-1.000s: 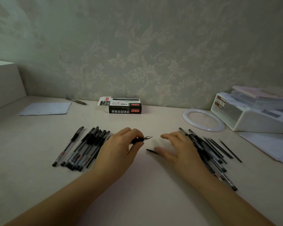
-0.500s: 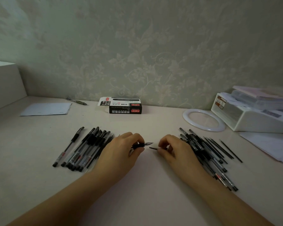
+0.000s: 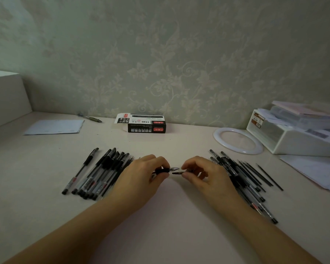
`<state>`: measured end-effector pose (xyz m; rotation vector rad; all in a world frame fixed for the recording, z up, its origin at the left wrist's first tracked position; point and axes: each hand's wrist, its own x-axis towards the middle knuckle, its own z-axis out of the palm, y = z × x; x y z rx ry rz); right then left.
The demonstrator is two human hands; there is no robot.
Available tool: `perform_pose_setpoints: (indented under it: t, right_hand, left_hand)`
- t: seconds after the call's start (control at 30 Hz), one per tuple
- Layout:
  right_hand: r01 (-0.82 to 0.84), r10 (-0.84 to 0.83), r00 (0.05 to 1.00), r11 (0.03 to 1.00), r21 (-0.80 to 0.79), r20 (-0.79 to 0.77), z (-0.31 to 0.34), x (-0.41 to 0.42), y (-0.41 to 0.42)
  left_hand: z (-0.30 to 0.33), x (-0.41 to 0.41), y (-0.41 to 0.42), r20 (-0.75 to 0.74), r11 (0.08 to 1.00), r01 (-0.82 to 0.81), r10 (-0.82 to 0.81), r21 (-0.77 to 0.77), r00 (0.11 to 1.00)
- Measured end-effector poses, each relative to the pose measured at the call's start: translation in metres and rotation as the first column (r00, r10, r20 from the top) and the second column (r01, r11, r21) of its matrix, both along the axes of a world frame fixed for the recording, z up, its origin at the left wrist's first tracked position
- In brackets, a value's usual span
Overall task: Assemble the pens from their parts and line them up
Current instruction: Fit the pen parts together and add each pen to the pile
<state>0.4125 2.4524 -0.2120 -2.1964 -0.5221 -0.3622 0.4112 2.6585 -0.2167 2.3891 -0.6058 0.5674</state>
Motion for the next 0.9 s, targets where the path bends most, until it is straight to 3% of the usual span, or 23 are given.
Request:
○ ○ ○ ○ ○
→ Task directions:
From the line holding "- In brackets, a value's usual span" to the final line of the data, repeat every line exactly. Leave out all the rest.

→ Completed task:
- In brackets, a value's usual span
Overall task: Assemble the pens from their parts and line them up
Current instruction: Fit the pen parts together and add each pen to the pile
<state>0.4125 2.4524 -0.2120 -2.1964 -0.5221 -0.3622 0.4112 2.6585 -0.2167 2.3891 -0.6058 0.5674</state>
Motion for the next 0.9 s, targets where the path bends most, until it is straight to 3% of the usual span, or 23 are given.
Request:

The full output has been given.